_Exercise brief_. Lines in the data below that contain the word "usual" are to be copied.

^^^^^^^^

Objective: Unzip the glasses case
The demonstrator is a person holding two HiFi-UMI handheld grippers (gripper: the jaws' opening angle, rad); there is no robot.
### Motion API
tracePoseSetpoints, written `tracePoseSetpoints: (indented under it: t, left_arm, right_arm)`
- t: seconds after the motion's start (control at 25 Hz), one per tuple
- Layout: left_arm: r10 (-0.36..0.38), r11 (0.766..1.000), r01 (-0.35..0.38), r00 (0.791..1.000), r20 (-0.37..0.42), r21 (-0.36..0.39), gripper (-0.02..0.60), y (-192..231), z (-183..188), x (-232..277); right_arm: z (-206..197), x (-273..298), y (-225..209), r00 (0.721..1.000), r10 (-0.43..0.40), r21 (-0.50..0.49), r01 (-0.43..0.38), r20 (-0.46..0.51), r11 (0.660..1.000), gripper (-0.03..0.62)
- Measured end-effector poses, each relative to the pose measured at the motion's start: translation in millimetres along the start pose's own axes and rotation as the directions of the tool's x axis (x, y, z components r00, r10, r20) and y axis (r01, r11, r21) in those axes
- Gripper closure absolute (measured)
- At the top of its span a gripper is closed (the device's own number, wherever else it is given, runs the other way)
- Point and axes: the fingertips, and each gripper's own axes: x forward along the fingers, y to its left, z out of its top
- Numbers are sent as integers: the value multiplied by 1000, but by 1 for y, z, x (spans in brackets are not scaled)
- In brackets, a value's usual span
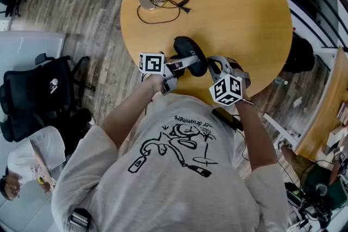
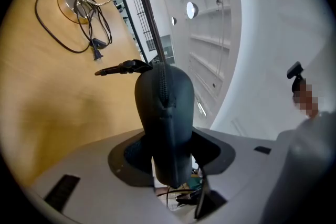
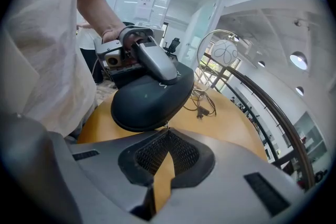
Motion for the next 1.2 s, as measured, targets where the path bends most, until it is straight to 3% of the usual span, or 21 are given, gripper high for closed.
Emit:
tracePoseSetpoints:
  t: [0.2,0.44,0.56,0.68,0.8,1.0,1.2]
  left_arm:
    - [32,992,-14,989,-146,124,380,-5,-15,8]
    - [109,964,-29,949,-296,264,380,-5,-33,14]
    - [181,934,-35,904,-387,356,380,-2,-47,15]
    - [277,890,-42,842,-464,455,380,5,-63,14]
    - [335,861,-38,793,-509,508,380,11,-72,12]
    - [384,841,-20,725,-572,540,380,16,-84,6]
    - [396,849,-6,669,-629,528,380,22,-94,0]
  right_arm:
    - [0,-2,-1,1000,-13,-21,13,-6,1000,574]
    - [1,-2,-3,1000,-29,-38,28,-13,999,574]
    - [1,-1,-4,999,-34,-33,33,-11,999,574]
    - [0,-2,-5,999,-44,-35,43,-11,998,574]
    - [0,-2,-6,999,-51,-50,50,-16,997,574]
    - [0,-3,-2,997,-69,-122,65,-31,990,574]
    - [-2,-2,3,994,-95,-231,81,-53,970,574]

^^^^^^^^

_Solution to this problem_.
- In brackets, a value's usual span
Motion for the next 1.2 s, as measured, targets where the path bends most, until it is straight to 3% of the usual span, or 21 are given, gripper high for closed.

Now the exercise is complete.